From the loose definitions of culture to the lack of resolving the bi-directional issue (that cultural outlets are more numerous in economically developed areas looks to me like it's as much of sign that growth in disposable income drive an interest in the arts as much as it is that a culturally diverse city attracts a broad range of people and talents, and a host of other arguments and counter arguments) the work leaves me cold and confused. I just haven't seen much to say that there is much reason for a city that has to make tough economic choices to invest in the arts. That said, however, I don't think most city managers agree with me, especially not those in Cleveland:

A new Cuyahoga County program that will disburse $375,000 in arts-related economic development grants is to go into effect Monday.


Commissioner Peter Lawson Jones said an important part of the grants' value will be to "convince the public that tax dollars are well spent" on arts projects that fuel the economy.

The commissioner has set an awfully high goal, then. I'm more than willing to accept the value of art for its own sake, the utility people get out of seeing art, preserving art, etc. What I don't follow is that argument for cultural projects being some sort of collective good that fuels productivity (as would, say, more students graduation from highschool with the ability to read). What I've read of the field of cultural policy studies essentially relies on interpersonal comparisons of utility to make arguments about positive externalities; why it is good that artisits and yuppies comingle, or the value of having more playhouses, etc. Even the purely economic arguments about the effects of museums and the like tend to ignore the circularity inherent in their subsidization arguments. If museums are subsidized so that they're not too expensive to enjoy, then you will get a greater number of people attending that don't/can't put more than the price of admission (a "donation") into the surrounding economic environment.

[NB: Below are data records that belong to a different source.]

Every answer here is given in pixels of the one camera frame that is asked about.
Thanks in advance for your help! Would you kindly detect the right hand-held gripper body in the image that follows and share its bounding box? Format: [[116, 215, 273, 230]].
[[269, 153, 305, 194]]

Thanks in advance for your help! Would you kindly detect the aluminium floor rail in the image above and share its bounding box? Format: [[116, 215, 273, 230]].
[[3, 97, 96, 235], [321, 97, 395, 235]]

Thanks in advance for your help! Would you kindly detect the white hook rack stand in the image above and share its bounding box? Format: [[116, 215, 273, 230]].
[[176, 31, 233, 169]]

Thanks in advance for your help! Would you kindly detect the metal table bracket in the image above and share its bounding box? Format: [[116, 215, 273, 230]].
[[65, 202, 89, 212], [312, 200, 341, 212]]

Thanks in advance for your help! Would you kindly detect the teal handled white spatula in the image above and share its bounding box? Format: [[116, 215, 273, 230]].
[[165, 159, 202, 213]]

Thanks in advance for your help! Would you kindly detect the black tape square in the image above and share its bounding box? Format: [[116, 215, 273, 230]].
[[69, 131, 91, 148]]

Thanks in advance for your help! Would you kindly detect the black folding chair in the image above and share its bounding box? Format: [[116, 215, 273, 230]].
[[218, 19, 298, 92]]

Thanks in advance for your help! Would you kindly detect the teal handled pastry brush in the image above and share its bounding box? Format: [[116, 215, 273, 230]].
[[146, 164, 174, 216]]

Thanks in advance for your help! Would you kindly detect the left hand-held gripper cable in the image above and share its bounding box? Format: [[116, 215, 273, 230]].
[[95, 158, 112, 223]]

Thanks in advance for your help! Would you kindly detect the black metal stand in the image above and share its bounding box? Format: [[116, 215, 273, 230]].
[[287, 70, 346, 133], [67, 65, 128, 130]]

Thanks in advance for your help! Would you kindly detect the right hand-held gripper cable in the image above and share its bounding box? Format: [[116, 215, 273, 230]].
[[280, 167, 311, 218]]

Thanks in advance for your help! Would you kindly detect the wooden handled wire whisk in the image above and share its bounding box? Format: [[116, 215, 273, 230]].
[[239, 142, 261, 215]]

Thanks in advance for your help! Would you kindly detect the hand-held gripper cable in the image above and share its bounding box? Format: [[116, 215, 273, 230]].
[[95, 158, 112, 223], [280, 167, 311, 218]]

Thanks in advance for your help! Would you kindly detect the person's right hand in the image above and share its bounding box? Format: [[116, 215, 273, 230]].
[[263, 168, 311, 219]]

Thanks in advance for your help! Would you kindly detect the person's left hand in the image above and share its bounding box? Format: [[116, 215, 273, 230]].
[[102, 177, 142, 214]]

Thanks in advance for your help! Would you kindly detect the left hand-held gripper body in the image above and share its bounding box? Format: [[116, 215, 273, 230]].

The crux of the issue for me is this: if you want to show that arts investment is worthwhile, I need to see reasons for the "arts" to be the important part of that phrase. Why choose arts over better access for the small businessman looking to open a coffee shop, a bike repair place, or just about any of the myriad of economic activities that one could undertake apart from the "arts"? And it can't be an argument based on there being too many of the other types of things keeping the arts under-represented. If your town has enough people spending enough money to keep 12 Starbucks open, then there aren't "too many." Showing that there are unrealized gains to be had in the "art" part of "arts investment", that demand is going largely unmet and providing incentives to correct that benefits the taxpayer in a way other than assuming I'm better off when there is more sculpture in the world than yesterday -- that would convice me that there are "too few" arts.

But just to show I'm not one to criticise and ignore, or that I simply am writing it off as "can't be done", there's a conference I highly recommend if you're at all interested in the topic, and in Chicago. (Which one is the more limiting condition, I'll leave up to you to decide. ...what? No rim-shot for that one?)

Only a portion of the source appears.